それでも、浅草寺のおみくじは大人気です。「本当に凶が出るのか試してみたい」「凶が多いからこそ、大吉を出したい」と理由は様々ですが、多くの人がおみくじを引いています。たとえ、凶が出たとしても、以後の行いで吉に転じるとも言われています。皆さんも運を試してみてはいかがでしょうか。
 

浅草寺の特にパワーのある場所
浅草寺は様々なご利益のあるスポットが多く並びますが、その中でもご本尊の「聖観音菩薩(しょうかんのんぼさつ)」がまつられる本殿が最強と言えるでしょう。
ここは日本最古の観音霊場とも言われており、開運、厄除け、金運、健康運など様々なご利益をいただくことができます。

ちなみに浅草寺のお参りは、お賽銭を入れ、合掌して一礼、さらに軽く一礼の順が作法とされていますよ。
 

まとめ
浅草寺はご本尊、聖観音菩薩や龍神などのパワーをはじめ、広い境内にたくさんのご利益スポットが散在しています。ゆっくりと時間をかけて、神仏のパワーを感じながら境内をめぐってみましょう。そして、仲見世で美味しい浅草グルメを満喫して楽しみながらお参りするのも良いですね。
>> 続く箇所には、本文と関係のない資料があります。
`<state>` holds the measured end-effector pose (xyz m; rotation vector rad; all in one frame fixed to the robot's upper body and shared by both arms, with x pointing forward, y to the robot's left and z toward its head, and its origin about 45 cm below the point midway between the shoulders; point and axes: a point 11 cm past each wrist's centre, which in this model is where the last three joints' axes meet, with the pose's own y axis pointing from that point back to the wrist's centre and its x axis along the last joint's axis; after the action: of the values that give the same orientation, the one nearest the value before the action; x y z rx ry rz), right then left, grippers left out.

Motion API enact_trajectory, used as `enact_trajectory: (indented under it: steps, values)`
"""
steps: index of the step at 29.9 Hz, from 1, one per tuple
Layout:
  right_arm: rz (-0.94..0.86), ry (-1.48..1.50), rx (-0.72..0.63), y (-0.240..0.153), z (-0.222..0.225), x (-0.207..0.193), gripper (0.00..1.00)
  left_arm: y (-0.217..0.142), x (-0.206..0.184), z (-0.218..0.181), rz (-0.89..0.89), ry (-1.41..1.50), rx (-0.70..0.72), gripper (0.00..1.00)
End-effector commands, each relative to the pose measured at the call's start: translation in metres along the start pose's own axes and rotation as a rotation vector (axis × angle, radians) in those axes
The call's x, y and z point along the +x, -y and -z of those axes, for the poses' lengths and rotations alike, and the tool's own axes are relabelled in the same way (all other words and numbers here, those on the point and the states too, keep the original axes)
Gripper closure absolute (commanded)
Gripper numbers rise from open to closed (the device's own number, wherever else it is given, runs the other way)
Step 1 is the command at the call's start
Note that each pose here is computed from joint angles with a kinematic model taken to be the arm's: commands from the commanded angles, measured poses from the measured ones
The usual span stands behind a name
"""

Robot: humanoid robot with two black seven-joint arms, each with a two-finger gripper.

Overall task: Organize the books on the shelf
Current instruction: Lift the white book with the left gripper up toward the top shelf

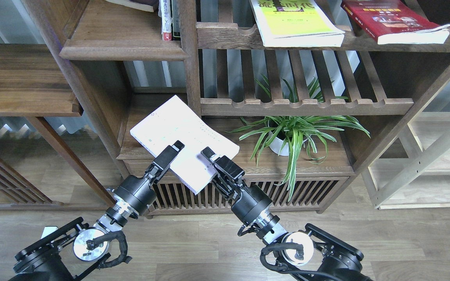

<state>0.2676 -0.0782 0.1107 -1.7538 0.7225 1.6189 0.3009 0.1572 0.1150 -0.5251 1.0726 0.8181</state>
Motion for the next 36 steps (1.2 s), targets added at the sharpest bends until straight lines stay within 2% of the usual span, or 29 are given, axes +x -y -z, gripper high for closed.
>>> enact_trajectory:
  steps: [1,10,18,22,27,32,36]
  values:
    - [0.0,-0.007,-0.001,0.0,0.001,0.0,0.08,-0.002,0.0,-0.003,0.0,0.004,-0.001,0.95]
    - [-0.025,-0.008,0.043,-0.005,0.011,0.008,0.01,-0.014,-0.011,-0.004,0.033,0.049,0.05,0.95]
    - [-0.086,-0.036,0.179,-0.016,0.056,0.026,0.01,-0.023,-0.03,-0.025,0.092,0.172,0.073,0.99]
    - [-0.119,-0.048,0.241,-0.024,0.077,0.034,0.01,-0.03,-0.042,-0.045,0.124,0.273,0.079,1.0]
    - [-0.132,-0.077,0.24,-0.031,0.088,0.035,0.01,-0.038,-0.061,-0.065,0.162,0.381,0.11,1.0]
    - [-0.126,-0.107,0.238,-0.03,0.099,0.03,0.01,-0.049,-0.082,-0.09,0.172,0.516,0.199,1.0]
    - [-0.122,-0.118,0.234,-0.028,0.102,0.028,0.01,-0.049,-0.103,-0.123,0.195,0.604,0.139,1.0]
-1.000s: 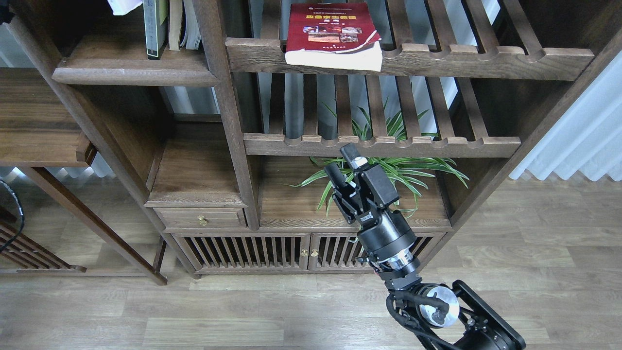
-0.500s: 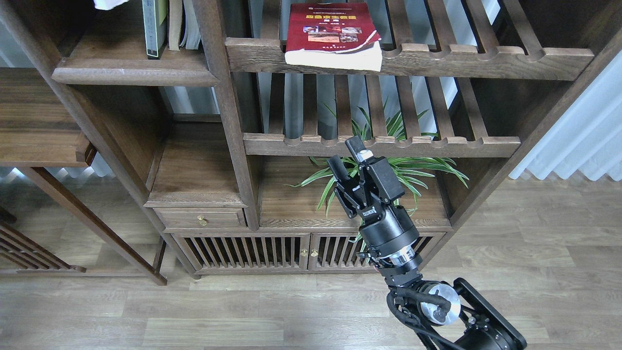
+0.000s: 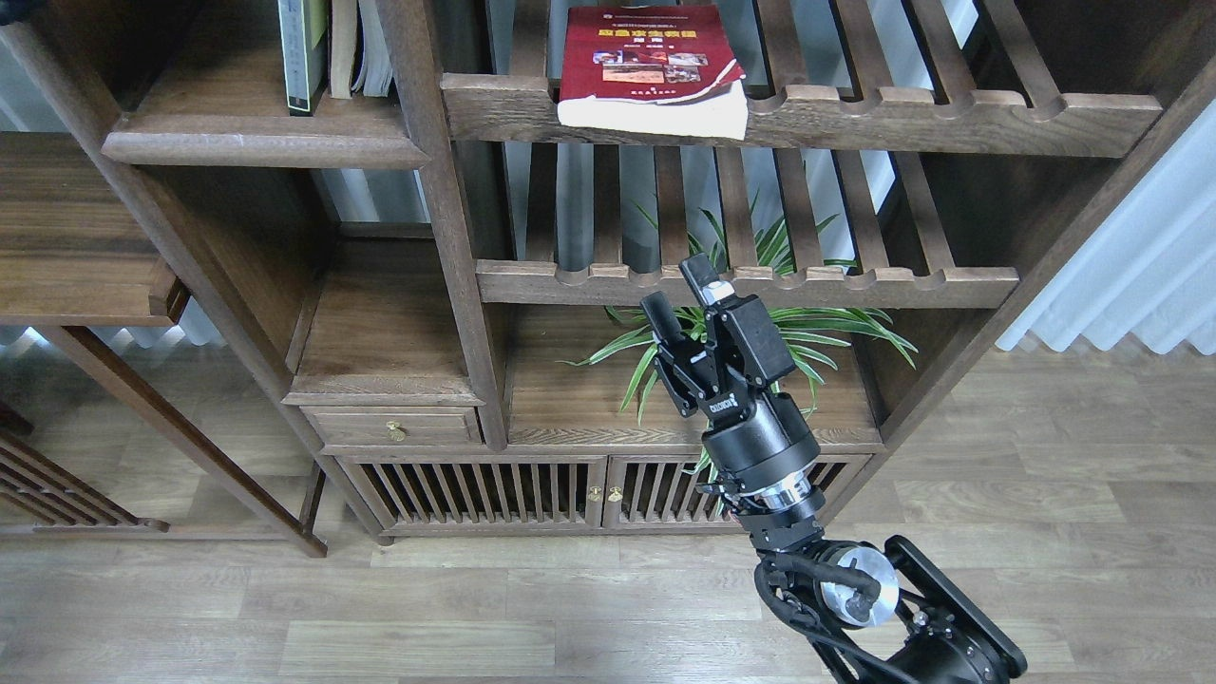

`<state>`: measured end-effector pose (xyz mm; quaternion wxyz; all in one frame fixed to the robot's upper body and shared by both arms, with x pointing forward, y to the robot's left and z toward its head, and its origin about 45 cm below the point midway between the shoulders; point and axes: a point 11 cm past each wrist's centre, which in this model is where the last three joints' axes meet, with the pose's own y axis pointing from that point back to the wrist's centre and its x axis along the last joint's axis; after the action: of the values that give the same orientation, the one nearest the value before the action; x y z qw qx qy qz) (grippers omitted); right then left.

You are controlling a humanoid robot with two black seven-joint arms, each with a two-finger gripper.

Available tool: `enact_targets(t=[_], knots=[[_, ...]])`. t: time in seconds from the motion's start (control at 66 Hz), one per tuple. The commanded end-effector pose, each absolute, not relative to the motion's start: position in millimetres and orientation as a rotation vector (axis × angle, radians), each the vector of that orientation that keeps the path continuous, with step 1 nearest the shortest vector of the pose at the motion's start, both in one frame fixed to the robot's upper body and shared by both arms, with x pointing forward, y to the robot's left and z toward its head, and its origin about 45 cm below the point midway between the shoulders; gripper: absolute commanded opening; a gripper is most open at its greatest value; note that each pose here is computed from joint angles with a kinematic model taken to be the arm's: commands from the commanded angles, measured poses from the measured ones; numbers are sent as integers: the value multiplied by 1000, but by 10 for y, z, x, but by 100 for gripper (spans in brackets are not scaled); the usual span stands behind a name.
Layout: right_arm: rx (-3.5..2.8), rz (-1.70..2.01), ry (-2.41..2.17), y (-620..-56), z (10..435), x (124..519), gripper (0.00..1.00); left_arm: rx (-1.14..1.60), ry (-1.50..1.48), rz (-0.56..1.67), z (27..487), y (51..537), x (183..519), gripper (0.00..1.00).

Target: Organize books on shelf

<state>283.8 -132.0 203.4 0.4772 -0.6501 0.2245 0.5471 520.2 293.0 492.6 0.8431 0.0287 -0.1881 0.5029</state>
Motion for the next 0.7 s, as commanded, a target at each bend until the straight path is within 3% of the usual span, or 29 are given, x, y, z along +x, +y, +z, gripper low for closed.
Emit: enact_targets(t=[0.0, 0.682], knots=[[-1560, 1318, 521, -1349, 2141, 2929, 88, 59, -450, 1052, 4916, 2956, 5187, 0], [-1511, 1232, 471, -1520, 2439, 3094, 88, 43, -422, 1200, 4476, 3233, 5327, 1]])
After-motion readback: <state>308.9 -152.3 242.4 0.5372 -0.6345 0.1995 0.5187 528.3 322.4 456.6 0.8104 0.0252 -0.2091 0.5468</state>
人が集まる活気ある土地のエネルギーとあいまって、あなた自身のエネルギーも満たされていくことでしょう。

ライターネーム/サクヤ凛
 

基本情報
住所:東京都台東区浅草2-3-1
電話番号:03-3842-0181
拝観時間:境内自由(本堂などは4月~9月:6時~17時、10月~3月:6時30分~17時)
定休日:年中無休
公式サイト:https://www.senso-ji.jp/ 
拝観料: 無料

アクセス(
鉄道):
・東武スカイツリーライン:浅草駅より徒歩5分
・東京メトロ銀座線:浅草駅より徒歩5分
・つくばエクスプレス:浅草駅より徒歩5分
・都営地下鉄浅草線:浅草駅A4出口より徒歩5分
アクセス(バス):
・都営バス

・京成タウンバス
・台東区循環バスめぐりん
※駐車場がありませんので、公共交通機関がおすすめです。
※記載した金額等は2021年11月時点のものであり、変更の可能性があります。